The age of the women in the 260 cases ranged from 26 to 85 years and they were imaged between June 2012 and October 2017. Of the cancer cases, 64 had one malignant lesion and one case had both invasive ductal carcinoma with ductal carcinoma in situ (DCIS) and invasive ductal carcinoma. Invasive lesions were invasive ductal carcinomas (88%), invasive lobular carcinomas (10%) and invasive papillary carcinoma with DCIS (2%). Maximum lesions size in the cancer cases ranged from 0.1 to 6.0 cm, with a median of 0.9 cm for soft-tissue lesions and 1.4 cm for calcifications.

The AI system that was used outlines all lesions detected and that feature could be toggled on and off.  It had been trained offline using an expertly annotated tomosynthesis image dataset collected independently. None of the images in the study were part of that dataset.
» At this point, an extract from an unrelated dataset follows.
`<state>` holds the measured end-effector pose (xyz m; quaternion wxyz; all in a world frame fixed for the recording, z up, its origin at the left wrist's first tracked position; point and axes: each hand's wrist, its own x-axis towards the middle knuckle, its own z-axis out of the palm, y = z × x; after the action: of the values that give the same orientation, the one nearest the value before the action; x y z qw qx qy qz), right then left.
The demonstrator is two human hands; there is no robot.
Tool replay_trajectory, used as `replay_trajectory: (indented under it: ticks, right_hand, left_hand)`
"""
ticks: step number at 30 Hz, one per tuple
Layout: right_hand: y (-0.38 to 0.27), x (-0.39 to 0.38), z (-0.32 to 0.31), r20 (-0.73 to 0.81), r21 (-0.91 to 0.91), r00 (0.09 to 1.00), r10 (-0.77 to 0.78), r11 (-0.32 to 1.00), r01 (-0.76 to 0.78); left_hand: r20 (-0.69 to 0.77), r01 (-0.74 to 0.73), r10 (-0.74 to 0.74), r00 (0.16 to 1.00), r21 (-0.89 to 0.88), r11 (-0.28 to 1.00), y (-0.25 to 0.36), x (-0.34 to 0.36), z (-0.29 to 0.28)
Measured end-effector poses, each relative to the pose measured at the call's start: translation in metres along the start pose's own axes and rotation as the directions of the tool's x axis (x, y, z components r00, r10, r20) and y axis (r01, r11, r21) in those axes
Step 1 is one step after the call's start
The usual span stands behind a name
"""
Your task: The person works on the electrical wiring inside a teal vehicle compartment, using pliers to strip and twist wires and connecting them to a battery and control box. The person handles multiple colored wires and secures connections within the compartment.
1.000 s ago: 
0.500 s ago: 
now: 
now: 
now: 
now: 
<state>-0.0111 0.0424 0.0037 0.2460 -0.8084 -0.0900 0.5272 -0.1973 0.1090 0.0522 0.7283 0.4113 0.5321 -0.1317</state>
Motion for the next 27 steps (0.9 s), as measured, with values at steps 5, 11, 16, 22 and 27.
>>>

With use of AI, radiologist performance in detecting malignant lesions, as measured by mean area under the curve, increased 0.057 (95% CI, 0.028-0.087; P < .01), from 0.795 without the system to 0.852 with it. Reading time fell 52.7% (95% CI, 41.8%-61.5%; P < .01), from 64.1 seconds without to 30.4 seconds with AI. Sensitivity increased, from 77.0% without AI to 85.0% with it (95% CI, 2.6%-13.4%; P < .01). Specificity increased from 62.7% without to 69.6% with AI (95% CI, 3.0%-10.8%; noninferiority P < .01). Recall rate for noncancers also decreased from 38.0% without to 30.9% with AI (95% CI, 3.1%-11.2%; non inferiority P < .01).

The authors said they machine learning’s impact on patient outcomes to only improve as the systems are exposed to larger database while noting that “any strategy to achieve gains in clinical efficiency must not come at the risk of decreasing patient outcomes.”